David vs. Goliath: A Few Survival Tips for David
- Sign a contract with a binding arbitration provision
- Take the big guy to Small Claims Court
- Forget that the big guy wrote the rules – And he didn’t write them for you
Binding Arbitration is NOT Your Friend
Binding arbitration, like Small Claims Court, is okay when the two sides are about the same size. But there is a reason why every huge corporation includes it in its consumer contracts and employment agreements. Whenever you hear that arbitration is less expensive than litigation, that depends on whose shoes you are wearing at the time. If you are an individual or a small business owner and have a dispute with a large corporation, the odds are agianst you in any forum. But there is more certainty in arbitration. If you have agreed to binding arbitration you will almost certainly lose. Every time you sign one, you give away important legal rights, most of which would have helped level the playing field.
Don’t Try Taking Big Business to Small Claims Court
If you have a disagreement over your neighbor’s dog eating your magnolias, and he will not make it right with you, small claims court may be the way to go. On the upside, it is relatively fast, less expensive, and you can go argue your own case without a lawyer. Small disputes between people of equal power can be settled that way. But if you have a conflict with someone much bigger and richer than you, this is not a “Judge Judy” issue.
Small Claims Court is designed to move cases quickly and efficiently. That speed and efficiency comes at a cost. The rules of evidence are almost non-existent. Therefore, the judge will hear (and may consider) gossip (hearsay in legal jargon) as evidence against you. If you are the defendant, you will not get the chance to force the Plaintiff to produce evidence that may help your case.
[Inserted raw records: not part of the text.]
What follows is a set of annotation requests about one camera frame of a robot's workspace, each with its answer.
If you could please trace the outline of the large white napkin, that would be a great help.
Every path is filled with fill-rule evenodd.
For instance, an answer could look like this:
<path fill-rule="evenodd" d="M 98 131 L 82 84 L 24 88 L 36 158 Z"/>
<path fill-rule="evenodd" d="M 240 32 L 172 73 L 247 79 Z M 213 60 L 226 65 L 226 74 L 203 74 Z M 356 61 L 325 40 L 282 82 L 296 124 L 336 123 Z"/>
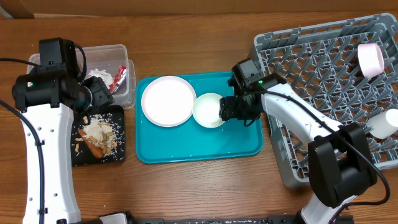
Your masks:
<path fill-rule="evenodd" d="M 110 86 L 113 84 L 112 74 L 106 72 L 106 70 L 98 70 L 95 68 L 89 72 L 88 76 L 102 79 L 108 89 L 110 89 Z"/>

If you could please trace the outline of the red snack wrapper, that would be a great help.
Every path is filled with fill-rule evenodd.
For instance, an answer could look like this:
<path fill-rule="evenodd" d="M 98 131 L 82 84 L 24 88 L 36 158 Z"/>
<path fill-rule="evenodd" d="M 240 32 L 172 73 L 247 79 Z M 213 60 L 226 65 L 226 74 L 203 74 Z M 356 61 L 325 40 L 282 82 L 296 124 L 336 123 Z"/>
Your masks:
<path fill-rule="evenodd" d="M 122 84 L 122 82 L 126 79 L 127 76 L 127 67 L 124 65 L 120 65 L 117 74 L 113 77 L 113 82 L 109 86 L 109 92 L 114 93 Z"/>

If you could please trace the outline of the bowl of food scraps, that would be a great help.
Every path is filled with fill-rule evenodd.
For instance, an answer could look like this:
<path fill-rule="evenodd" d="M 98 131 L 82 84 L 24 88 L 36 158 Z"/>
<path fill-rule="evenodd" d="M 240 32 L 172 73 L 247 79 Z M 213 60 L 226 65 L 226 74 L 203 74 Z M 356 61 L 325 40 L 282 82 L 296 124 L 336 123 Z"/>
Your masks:
<path fill-rule="evenodd" d="M 205 93 L 196 99 L 192 115 L 199 125 L 205 128 L 217 128 L 224 123 L 219 115 L 220 99 L 222 96 L 216 93 Z"/>

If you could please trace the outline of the orange carrot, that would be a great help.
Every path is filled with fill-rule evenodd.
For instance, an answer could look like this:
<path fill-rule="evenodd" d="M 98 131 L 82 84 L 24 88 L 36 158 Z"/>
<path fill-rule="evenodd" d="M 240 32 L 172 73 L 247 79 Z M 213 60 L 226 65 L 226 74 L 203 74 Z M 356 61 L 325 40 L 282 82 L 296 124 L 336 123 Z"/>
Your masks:
<path fill-rule="evenodd" d="M 82 129 L 78 129 L 78 133 L 83 138 L 84 142 L 88 146 L 88 149 L 91 151 L 91 153 L 97 159 L 101 159 L 104 156 L 102 148 L 95 146 Z"/>

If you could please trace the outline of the large pink plate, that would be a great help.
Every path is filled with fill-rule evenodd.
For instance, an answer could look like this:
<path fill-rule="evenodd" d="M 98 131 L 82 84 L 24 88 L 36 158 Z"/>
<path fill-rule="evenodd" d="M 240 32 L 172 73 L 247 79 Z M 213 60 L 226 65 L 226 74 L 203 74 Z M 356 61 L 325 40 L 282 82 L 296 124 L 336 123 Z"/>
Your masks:
<path fill-rule="evenodd" d="M 145 87 L 141 108 L 151 123 L 171 128 L 190 119 L 196 99 L 196 92 L 188 81 L 176 76 L 164 76 Z"/>

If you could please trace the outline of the pink bowl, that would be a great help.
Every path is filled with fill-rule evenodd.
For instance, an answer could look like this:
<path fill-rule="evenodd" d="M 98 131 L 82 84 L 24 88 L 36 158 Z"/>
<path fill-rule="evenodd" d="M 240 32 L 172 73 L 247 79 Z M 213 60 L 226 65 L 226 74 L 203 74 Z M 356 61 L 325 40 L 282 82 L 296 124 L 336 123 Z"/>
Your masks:
<path fill-rule="evenodd" d="M 384 58 L 376 43 L 358 45 L 358 62 L 364 77 L 372 78 L 384 70 Z"/>

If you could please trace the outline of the white paper cup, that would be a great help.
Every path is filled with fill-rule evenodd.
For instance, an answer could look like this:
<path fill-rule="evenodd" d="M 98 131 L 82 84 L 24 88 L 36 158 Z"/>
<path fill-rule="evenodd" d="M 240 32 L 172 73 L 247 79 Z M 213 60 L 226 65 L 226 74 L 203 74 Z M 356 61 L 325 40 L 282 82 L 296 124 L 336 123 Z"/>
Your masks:
<path fill-rule="evenodd" d="M 369 118 L 367 127 L 370 133 L 379 139 L 385 139 L 397 131 L 397 109 L 389 109 Z"/>

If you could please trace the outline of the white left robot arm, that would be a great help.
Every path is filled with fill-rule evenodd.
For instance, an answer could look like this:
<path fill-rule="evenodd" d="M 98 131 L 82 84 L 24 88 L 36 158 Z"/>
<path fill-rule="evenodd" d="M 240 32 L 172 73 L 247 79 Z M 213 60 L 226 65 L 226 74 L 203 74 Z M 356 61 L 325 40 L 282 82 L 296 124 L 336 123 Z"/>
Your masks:
<path fill-rule="evenodd" d="M 27 151 L 24 223 L 79 223 L 73 188 L 71 135 L 75 117 L 114 103 L 102 79 L 86 78 L 67 39 L 39 42 L 40 63 L 12 87 Z"/>

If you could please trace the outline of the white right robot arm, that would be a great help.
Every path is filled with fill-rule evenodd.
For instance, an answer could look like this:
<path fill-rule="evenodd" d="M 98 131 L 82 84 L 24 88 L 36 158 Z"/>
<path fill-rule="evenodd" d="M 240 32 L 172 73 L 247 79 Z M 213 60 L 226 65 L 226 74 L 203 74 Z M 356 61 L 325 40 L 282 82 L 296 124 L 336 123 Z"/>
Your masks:
<path fill-rule="evenodd" d="M 352 200 L 377 182 L 377 172 L 358 123 L 343 125 L 312 107 L 288 81 L 263 75 L 251 59 L 237 63 L 228 85 L 234 94 L 220 99 L 220 118 L 239 119 L 250 126 L 266 113 L 278 119 L 307 145 L 313 196 L 296 223 L 333 223 Z"/>

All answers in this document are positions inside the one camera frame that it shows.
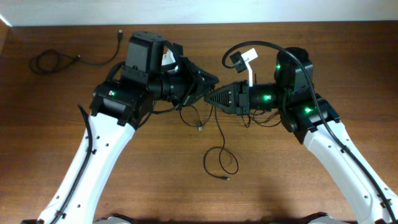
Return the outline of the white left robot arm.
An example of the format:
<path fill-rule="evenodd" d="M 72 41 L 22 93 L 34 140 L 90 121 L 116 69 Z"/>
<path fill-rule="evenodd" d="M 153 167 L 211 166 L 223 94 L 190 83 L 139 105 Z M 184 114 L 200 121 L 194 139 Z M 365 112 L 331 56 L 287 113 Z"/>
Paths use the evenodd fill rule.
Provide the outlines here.
<path fill-rule="evenodd" d="M 92 223 L 109 175 L 135 132 L 155 114 L 158 101 L 172 110 L 190 106 L 214 89 L 218 77 L 160 34 L 136 31 L 125 61 L 117 63 L 82 111 L 85 133 L 56 194 L 36 223 Z"/>

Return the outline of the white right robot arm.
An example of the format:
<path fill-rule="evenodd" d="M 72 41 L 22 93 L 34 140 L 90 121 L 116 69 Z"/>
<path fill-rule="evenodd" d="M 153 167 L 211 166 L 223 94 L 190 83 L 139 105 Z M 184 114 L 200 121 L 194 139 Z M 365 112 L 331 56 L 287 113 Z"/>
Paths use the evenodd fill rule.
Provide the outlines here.
<path fill-rule="evenodd" d="M 312 75 L 305 49 L 280 48 L 274 83 L 234 82 L 205 101 L 238 116 L 276 109 L 284 128 L 332 176 L 358 223 L 397 223 L 397 195 L 361 155 L 331 104 L 315 93 Z"/>

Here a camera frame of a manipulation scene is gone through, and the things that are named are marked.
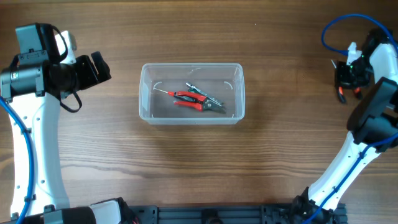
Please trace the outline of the orange black needle-nose pliers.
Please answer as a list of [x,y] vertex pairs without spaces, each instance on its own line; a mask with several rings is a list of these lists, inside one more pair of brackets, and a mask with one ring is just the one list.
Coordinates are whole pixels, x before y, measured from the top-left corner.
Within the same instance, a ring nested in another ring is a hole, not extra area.
[[352,90],[355,98],[361,100],[363,95],[361,93],[361,88],[357,86],[357,78],[352,74],[351,65],[347,65],[345,62],[331,60],[334,69],[334,84],[337,94],[337,98],[340,103],[345,104],[346,98],[344,96],[344,89]]

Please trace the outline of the clear plastic container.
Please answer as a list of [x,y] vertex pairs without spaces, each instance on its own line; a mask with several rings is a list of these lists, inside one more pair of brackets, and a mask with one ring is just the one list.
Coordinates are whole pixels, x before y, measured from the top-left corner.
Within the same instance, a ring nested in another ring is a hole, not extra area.
[[[175,105],[165,91],[188,91],[186,82],[223,103],[225,114]],[[238,63],[147,63],[139,85],[139,116],[153,125],[236,124],[245,115],[243,67]]]

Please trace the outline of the black red small screwdriver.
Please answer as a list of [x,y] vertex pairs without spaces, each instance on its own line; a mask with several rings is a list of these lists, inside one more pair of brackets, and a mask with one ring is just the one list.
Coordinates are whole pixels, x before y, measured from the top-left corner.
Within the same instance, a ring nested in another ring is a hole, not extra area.
[[162,93],[166,93],[166,94],[168,94],[168,95],[170,95],[170,96],[175,96],[175,92],[172,92],[172,91],[160,90],[160,89],[158,89],[158,88],[154,88],[154,90],[158,90],[158,91],[160,91],[160,92],[162,92]]

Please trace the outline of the silver combination wrench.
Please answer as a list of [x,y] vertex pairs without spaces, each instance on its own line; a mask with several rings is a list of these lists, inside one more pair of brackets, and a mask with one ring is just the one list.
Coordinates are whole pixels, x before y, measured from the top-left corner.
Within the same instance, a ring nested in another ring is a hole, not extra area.
[[186,82],[186,86],[188,86],[188,89],[196,89],[201,95],[204,95],[206,97],[208,97],[211,101],[213,101],[214,103],[216,103],[218,106],[223,107],[223,103],[216,99],[215,97],[205,93],[204,91],[200,90],[199,88],[197,88],[194,84],[190,83],[190,82]]

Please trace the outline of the green handled screwdriver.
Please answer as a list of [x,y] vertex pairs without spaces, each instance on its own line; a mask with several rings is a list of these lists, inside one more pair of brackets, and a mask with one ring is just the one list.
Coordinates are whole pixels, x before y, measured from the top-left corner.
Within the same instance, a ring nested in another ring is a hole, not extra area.
[[200,94],[196,89],[188,89],[190,93]]

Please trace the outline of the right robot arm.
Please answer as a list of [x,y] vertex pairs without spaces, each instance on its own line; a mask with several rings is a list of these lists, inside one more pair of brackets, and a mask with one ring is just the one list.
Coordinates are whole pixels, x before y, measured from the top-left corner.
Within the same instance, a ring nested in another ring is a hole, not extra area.
[[352,90],[359,104],[350,115],[346,139],[323,175],[295,197],[291,223],[336,222],[343,194],[361,171],[387,149],[397,146],[397,118],[385,112],[397,110],[397,44],[386,28],[368,32],[361,49],[348,47],[347,59],[335,64],[335,89]]

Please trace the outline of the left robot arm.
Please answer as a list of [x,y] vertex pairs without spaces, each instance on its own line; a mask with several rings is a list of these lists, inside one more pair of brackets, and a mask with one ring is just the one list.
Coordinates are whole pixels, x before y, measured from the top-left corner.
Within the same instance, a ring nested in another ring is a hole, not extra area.
[[1,107],[10,117],[15,186],[11,223],[137,223],[122,198],[70,206],[60,168],[63,99],[110,79],[99,52],[76,57],[75,39],[51,24],[16,29],[20,52],[1,72]]

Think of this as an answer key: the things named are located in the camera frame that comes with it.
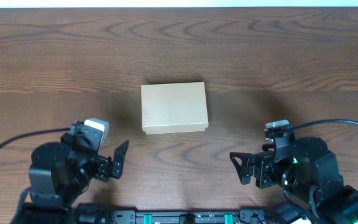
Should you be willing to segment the cardboard box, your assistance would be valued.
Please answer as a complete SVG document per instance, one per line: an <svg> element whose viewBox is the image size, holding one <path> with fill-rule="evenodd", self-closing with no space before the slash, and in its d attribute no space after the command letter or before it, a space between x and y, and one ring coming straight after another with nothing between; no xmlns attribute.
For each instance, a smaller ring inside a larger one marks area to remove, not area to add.
<svg viewBox="0 0 358 224"><path fill-rule="evenodd" d="M148 135L202 132L209 126L203 82L142 85L141 106Z"/></svg>

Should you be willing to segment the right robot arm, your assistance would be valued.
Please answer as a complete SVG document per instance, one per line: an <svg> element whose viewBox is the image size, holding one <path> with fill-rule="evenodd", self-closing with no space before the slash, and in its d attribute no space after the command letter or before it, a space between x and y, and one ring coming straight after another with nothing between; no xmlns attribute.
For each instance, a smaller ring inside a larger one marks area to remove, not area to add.
<svg viewBox="0 0 358 224"><path fill-rule="evenodd" d="M358 223L358 190L344 184L335 154L321 138L297 139L294 130L269 124L262 152L230 153L241 184L254 177L260 189L280 186L286 196L309 204L311 220Z"/></svg>

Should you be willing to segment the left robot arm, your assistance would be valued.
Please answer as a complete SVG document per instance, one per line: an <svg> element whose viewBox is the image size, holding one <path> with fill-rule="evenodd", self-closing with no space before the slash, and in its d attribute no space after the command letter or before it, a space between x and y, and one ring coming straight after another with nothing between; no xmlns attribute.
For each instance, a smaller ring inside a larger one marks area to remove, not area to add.
<svg viewBox="0 0 358 224"><path fill-rule="evenodd" d="M115 223L106 208L87 203L73 207L75 200L93 179L108 182L120 179L129 141L124 141L112 157L99 155L109 123L91 118L76 121L59 142L38 146L29 167L31 201L20 202L13 223Z"/></svg>

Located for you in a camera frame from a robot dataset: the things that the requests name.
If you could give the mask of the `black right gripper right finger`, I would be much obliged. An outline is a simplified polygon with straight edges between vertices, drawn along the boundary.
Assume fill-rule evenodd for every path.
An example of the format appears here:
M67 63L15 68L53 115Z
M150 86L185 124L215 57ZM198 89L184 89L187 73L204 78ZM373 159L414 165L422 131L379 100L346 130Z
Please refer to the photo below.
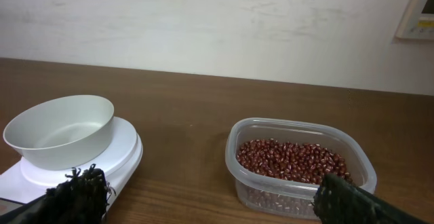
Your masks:
M327 174L313 199L323 224L427 224L335 174Z

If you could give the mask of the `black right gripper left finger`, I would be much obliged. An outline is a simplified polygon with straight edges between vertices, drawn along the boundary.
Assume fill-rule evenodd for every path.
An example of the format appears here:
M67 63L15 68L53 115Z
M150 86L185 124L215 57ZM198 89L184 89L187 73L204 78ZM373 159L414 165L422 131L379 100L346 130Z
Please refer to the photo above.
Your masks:
M1 223L19 224L102 224L106 221L109 198L116 194L104 171L92 164L73 168L67 181L46 190L28 204L1 216Z
If you are the Plaintiff you will carry the burden of proof (meaning if you cannot prove your case, you lose). But you will not have the leverage to force the defendant to reveal critical proof that may not be available any other way.
Goliath is all set up to fight little shepherd companies and is usually very good at it. If you meet him on the battlefield of Small Claims Court, he will probably take your slingshot
and. . . well, you know. So don’t even think about it.
As a Small Business – You Don’t Have Lobbyists
Law makers draft legislation to help their constituents. In other words, they write laws to scratch the backs or backends that elected them. This is why corporations (fictitious entities created and living only on paper) have all of the rights of “persons” under the Constitution – without the ugly ramifications of personal responsibility that governs us mere mortals. Fortunatley for us, the Goliaths cannot seem to get along with one another. Because the big guys need well-defined rules of engagement to settle their disputes, small businesses still have a shot at justice in the Courts. But we need to understand that it is their game. To have a shot at justice, we must know the rules and find ways to use them to our advantage.